Data entries:
==================================================

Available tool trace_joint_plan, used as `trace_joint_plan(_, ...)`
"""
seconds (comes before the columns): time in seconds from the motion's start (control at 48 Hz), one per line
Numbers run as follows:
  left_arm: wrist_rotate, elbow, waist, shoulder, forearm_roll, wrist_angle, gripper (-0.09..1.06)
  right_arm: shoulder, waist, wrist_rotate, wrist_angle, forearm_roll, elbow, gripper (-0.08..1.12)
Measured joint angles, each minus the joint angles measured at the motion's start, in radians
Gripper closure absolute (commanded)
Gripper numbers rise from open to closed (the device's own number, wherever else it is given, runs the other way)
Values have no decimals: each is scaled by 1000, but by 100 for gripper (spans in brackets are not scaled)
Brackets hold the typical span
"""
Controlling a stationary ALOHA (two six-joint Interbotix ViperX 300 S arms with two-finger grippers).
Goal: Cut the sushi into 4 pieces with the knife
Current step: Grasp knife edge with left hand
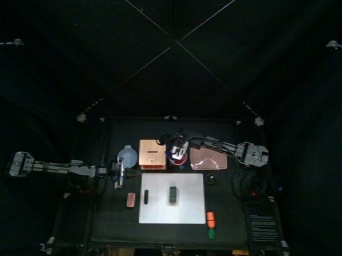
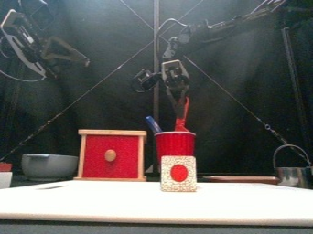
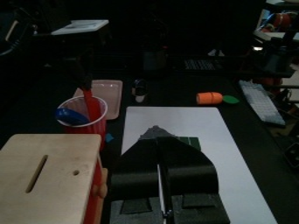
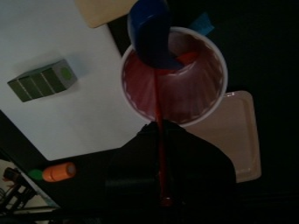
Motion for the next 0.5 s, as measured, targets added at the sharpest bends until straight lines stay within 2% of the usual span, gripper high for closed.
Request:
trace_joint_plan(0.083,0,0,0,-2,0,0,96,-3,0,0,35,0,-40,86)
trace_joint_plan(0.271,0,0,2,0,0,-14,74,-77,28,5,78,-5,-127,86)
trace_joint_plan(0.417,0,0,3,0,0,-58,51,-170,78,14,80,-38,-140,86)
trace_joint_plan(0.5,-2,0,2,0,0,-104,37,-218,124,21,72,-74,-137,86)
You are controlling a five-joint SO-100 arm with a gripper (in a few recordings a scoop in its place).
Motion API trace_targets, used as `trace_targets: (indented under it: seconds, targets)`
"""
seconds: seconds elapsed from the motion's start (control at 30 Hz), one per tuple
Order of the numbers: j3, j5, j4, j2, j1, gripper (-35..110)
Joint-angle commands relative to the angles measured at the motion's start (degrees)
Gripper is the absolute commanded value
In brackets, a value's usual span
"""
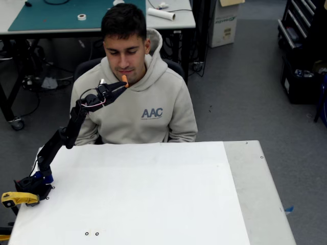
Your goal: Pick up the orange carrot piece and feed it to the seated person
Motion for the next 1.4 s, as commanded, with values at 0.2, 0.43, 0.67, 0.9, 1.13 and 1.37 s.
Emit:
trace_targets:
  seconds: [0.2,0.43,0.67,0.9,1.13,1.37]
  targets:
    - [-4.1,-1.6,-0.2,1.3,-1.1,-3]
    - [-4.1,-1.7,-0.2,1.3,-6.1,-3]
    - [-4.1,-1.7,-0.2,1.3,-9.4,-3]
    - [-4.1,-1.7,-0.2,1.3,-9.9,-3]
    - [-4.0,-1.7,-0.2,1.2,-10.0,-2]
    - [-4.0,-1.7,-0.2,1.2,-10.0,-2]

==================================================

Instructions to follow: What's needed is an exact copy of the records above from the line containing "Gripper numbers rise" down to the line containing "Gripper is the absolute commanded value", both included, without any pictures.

Response box:
Gripper numbers rise from open to closed (the device's own number, wherever else it is given, runs the other way)
Values have no decimals: each is scaled by 1000, but by 100 for gripper (spans in brackets are not scaled)
Brackets hold the typical span
"""
Controlling a stationary ALOHA (two six-joint Interbotix ViperX 300 S arms with two-finger grippers).
Goal: Cut the sushi into 4 pieces with the knife
Current step: Grasp knife edge with left hand
Motion for the next 0.5 s, as measured, targets added at the sharpest bends until straight lines stay within 2% of the usual span, gripper high for closed.
Request:
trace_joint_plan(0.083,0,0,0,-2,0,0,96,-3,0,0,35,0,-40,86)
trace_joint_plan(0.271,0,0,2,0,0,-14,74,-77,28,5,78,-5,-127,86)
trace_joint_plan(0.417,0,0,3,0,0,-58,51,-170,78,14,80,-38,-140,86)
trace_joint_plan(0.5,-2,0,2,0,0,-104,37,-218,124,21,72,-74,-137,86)
You are controlling a five-joint SO-100 arm with a gripper (in a few recordings a scoop in its place).
Motion API trace_targets, used as `trace_targets: (indented under it: seconds, targets)`
"""
seconds: seconds elapsed from the motion's start (control at 30 Hz), one per tuple
Order of the numbers: j3, j5, j4, j2, j1, gripper (-35..110)
Joint-angle commands relative to the angles measured at the motion's start (degrees)
Gripper is the absolute commanded value

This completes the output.